## PROBLEM TO SOLVE:
Return the data below exactly, but only from the line containing "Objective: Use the" through the line containing "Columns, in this", with both of those lines included.

* * * *

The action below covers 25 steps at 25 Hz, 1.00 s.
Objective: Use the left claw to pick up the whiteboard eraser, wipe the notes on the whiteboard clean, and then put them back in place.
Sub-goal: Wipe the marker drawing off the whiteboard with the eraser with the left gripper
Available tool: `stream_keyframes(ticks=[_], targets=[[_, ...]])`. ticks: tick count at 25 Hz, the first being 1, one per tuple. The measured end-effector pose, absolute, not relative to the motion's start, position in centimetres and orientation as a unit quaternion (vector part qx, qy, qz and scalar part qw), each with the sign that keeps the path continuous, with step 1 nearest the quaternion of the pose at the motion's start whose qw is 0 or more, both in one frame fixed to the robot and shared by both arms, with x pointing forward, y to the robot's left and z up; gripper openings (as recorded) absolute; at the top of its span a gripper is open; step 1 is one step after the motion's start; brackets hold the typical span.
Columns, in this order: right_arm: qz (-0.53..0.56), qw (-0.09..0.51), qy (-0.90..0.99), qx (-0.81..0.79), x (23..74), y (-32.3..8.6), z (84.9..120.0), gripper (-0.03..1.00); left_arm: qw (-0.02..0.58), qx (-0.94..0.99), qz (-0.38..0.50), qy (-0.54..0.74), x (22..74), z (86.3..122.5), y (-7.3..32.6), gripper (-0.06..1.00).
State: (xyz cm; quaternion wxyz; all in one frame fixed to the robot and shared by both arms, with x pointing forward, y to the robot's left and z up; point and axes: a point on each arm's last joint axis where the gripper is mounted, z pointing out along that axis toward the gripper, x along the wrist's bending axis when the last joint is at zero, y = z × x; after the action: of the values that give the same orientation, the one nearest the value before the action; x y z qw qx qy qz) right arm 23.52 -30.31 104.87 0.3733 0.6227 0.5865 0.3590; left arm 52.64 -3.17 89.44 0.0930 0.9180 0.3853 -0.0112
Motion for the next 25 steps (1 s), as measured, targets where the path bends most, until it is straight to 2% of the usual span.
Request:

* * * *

## WRITTEN REPLY:
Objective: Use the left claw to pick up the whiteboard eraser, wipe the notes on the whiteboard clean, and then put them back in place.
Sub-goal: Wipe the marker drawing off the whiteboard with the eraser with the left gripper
Available tool: `stream_keyframes(ticks=[_], targets=[[_, ...]])`. ticks: tick count at 25 Hz, the first being 1, one per tuple. The measured end-effector pose, absolute, not relative to the motion's start, position in centimetres and orientation as a unit quaternion (vector part qx, qy, qz and scalar part qw), each with the sign that keeps the path continuous, with step 1 nearest the quaternion of the pose at the motion's start whose qw is 0 or more, both in one frame fixed to the robot and shared by both arms, with x pointing forward, y to the robot's left and z up; gripper openings (as recorded) absolute; at the top of its span a gripper is open; step 1 is one step after the motion's start; brackets hold the typical span.
Columns, in this order: right_arm: qz (-0.53..0.56), qw (-0.09..0.51), qy (-0.90..0.99), qx (-0.81..0.79), x (23..74), y (-32.3..8.6), z (84.9..120.0), gripper (-0.03..1.00); left_arm: qw (-0.02..0.58), qx (-0.94..0.99), qz (-0.38..0.50), qy (-0.54..0.74), x (22..74), z (86.3..122.5), y (-7.3..32.6), gripper (-0.06..1.00).

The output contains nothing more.